A ragtag but determined army of exiled human soldiers faces strategic and moral dilemmas while trying to wrest a conquered Earth from an alien empire.
In this sci-fi debut, humanity’s successful technological leap into becoming a space-going culture has brought calamity to the planet. First, contact with nomadic aliens called the Ahai, willing to share “wormhole” technology, triggered the ruinous “Corporate War” launched by human mega-capitalists trying to protect their interests. Then came the threat that placed the Ahai into perpetual drifting exile: a warrior species with insect and reptilian aspects called the Hetarek, who wiped out upward of 90 percent of humanity and turned Earth into a (fairly minor) mining colony in their empire. It is now over 20 years after the subjugation, and the remaining humans toil as slave labor, administrated by long-captured Ahai who are the Hetareks’ puppets plus designated human go-betweens who have mastered the Hetarek language. (Traitorous though they seem, some of these quislings try to avoid unnecessary bloodshed by the occupiers.) An eager force of humans with military training who fled with the accommodating Ahai is rearming and starting to retake old possessions.
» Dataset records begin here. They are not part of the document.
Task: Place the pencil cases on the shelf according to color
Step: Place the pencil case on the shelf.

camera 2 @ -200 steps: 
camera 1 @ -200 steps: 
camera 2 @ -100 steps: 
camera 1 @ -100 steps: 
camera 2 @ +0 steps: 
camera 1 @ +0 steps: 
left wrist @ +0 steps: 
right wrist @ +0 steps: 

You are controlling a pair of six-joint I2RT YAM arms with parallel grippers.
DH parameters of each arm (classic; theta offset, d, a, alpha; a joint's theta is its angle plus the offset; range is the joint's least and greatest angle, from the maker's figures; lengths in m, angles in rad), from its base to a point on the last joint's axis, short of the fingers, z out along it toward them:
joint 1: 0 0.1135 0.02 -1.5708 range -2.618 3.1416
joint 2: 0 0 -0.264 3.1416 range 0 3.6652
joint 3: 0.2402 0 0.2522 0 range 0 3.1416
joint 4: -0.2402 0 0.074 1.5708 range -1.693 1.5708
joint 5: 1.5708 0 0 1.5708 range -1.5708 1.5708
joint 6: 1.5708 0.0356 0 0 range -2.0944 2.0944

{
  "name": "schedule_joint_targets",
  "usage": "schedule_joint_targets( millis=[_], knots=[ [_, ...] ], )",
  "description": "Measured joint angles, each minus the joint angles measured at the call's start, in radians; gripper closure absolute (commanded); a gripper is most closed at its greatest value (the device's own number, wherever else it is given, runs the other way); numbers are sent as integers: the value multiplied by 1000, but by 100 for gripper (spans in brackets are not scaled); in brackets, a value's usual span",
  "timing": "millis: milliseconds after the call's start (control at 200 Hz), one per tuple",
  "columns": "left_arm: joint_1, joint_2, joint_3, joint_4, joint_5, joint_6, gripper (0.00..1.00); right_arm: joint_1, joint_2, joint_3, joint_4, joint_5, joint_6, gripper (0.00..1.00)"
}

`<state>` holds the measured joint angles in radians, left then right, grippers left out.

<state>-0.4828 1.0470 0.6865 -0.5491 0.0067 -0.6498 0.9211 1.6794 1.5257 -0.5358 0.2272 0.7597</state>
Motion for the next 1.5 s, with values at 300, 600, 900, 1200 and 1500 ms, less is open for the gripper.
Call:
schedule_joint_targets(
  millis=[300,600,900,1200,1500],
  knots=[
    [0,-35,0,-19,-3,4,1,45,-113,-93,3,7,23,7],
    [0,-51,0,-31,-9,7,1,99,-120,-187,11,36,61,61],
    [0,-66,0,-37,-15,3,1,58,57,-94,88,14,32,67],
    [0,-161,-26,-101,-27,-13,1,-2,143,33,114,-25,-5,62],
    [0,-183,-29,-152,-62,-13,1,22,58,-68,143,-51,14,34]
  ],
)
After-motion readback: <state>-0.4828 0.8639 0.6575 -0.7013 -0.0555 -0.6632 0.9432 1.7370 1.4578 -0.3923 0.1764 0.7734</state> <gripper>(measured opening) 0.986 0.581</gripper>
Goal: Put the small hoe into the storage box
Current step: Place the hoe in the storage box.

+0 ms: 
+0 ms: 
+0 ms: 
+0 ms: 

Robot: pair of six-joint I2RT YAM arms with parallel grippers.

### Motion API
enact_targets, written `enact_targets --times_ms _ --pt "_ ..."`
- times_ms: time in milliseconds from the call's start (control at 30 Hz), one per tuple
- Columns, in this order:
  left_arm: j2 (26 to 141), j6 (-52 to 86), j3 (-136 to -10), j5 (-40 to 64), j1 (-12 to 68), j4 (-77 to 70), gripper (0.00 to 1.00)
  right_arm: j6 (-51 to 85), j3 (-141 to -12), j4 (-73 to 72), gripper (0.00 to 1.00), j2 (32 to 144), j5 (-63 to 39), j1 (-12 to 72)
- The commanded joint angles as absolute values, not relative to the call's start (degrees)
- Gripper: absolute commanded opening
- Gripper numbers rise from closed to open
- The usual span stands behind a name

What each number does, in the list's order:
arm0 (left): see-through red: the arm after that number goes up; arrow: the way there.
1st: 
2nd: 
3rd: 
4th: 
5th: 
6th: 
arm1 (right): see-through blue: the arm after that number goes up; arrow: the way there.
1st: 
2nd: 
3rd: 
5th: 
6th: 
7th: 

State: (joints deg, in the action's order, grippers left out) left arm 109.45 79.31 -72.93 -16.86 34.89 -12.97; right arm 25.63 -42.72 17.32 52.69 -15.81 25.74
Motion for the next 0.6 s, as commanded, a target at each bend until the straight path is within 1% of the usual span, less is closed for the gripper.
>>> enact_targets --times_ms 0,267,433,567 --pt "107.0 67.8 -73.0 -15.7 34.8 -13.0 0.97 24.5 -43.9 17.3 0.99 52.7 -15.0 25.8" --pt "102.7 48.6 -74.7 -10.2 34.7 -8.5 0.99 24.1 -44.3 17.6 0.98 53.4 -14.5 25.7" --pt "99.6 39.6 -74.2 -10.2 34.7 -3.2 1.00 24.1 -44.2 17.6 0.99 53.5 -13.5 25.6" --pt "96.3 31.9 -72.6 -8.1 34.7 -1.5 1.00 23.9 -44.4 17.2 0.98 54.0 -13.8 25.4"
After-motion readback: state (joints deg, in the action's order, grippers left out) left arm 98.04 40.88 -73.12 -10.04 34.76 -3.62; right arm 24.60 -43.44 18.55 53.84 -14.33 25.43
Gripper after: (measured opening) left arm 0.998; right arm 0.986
An elite away team infiltrates the Pacific Northwest to foment resistance and rebellion. But among a generation of humans (and Ahai) who have known nothing but the Hetarek jackboot (or, more accurately, foot claw), the would-be liberators find themselves facing unexpected distrust and treachery. In this series opener, characterizations tend to be pushed to the margins by the intrigue, action, and military jargon–laden dialogue. But Thomas has thought through the mindsets of victors and vanquished, skillfully shading in the psychologies of the opposing forces before small feints and ambushes bloom into full-scale war. The semi-open ending leaves the tale, which at times recalls L. Ron Hubbard’s Battlefield Earth, open to many further possibilities (most of them promising dire mayhem). Readers may discern in the story’s three-way species conflict parallels to real-life invasions and occupations (quagmires in the Middle East come to mind). But if a metaphor is at work here, it doesn’t overshadow the essential heroics.
A well-written, fiery sci-fi tale about human warriors battling an alien regime.